Symptoms of Drug Addicts:
These include irritation, undue excitement, unprovoked violence, frequent mood changes, sleep disturbance, drowsy looks, pale looking eyes, loss of interest in work and studies, socially inactive, increased demands of money, staining of teeth because of smack use, poor memory and concentration, unexplained loss of weight, poor appetite, person may look inattentive and lost, looks weak and exhausted, concerned person may spend too much time in toilet or bathroom, his or her valuables get frequently stolen and gets up late in the morning.
Combinations of Drugs:
Some drug addicts use mixtures of drugs to have immediate effect. Some of these combinations and their effects are given below.
Combination | Effects |
1. | Alcohol and other depressants, e.g., barbiturates | Dramatically increased depressant effect |
2. | Alcohol + Antihistamines (normally little or no sedative effect) | Marked drowsiness |
3. | Alcohol + Benzodiazepines | Rapid increase in sedative effect: often dramatic |
4. | Alcohol + Marijuana or Hashish impaired judgement | Decreased coordination, increased reaction time, |
5. | Alcohol + Aspirin | Increased risk of damage to gastric mucosa |
6. | Benzodiazepines + Barbiturates | Increased sedation |
7. | Amphetamine + Insulin | Decreased insulin effect |
8. | Nicotine + Cocaine | Increased cardiovascular effects |
9. | Cocaine + Antidepressants | Hypertension |
Adolescence and Drug/Alcohol Abuse:
Adolescence is the period of rapid growth and physical and mental development between childhood and adulthood (the period between 12-18 years). This period is from puberty (appearance of the first external signs of sexual maturation) to complete sexual maturity. Adolescence is marked by physical growth, development of reproductive organs, and changes in functioning of the neuroendocrine system.

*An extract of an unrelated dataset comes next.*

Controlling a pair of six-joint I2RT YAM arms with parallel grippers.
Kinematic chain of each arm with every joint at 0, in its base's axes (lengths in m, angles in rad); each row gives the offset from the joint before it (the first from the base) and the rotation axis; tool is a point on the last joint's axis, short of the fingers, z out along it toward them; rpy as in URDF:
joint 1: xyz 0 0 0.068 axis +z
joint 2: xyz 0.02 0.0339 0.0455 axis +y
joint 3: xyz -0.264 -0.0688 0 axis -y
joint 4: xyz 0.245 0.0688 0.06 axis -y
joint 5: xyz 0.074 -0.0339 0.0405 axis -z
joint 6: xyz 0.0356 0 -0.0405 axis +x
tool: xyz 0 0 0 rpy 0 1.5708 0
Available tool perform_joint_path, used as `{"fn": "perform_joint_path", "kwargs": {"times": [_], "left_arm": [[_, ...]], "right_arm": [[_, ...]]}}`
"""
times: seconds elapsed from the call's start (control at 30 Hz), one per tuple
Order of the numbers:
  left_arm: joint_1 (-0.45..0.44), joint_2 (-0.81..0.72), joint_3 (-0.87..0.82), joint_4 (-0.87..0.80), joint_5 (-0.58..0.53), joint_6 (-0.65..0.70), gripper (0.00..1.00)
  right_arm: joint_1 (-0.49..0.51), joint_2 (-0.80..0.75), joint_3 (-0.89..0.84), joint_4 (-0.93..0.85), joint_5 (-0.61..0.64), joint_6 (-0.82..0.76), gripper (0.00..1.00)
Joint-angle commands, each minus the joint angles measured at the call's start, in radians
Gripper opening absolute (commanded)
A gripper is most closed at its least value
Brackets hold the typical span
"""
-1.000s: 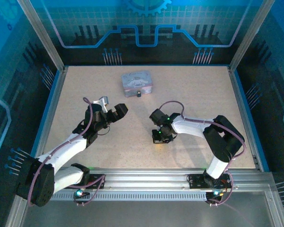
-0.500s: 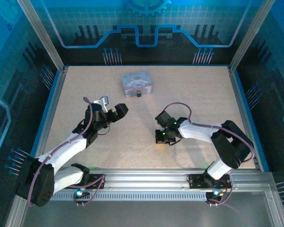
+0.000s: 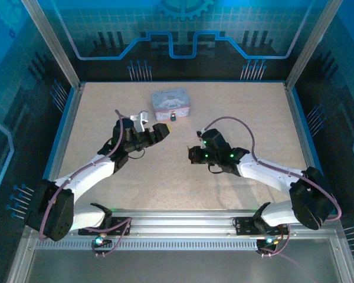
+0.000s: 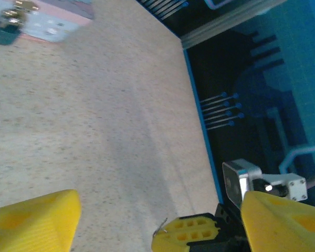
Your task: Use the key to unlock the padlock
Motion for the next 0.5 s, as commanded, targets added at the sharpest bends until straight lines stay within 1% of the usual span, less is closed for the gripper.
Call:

Curiosity, excitement and need for adventure and experimentation are common causes which motivate young boys and girls towards drug and alcohol use. The first use of drugs or alcohol may be out of curiosity or experimentation but later on the child starts using to escape facing problems such as academics or examinations.
Therefore, youngsters start taking alcohol and drugs. They want to be ‘cool’. Television, movies, newspapers, advertisements, peer pressure, frustration, depression, feelings of independence, uncertain future, false belief, self identity etc. also help to promote drug and alcohol abuse and smoking. Unstable or unsupportive family structures have been seen to be associated with drug and alcohol abuse among adolescents.
De-addiction:
Treatment of drug addiction is called de-addiction. A close watch should be kept on the patients because mental confusion may occur any time during the treatment. Although proper medicines are given to the patient, yet the treatment is combined with supportive measures such as vitamin administration, restoration of electrolyte balance and proper hydration. A qualified doctor may be consulted. The use of Acupuncture in the treatment of drug addiction is in practice in China and in some other countries.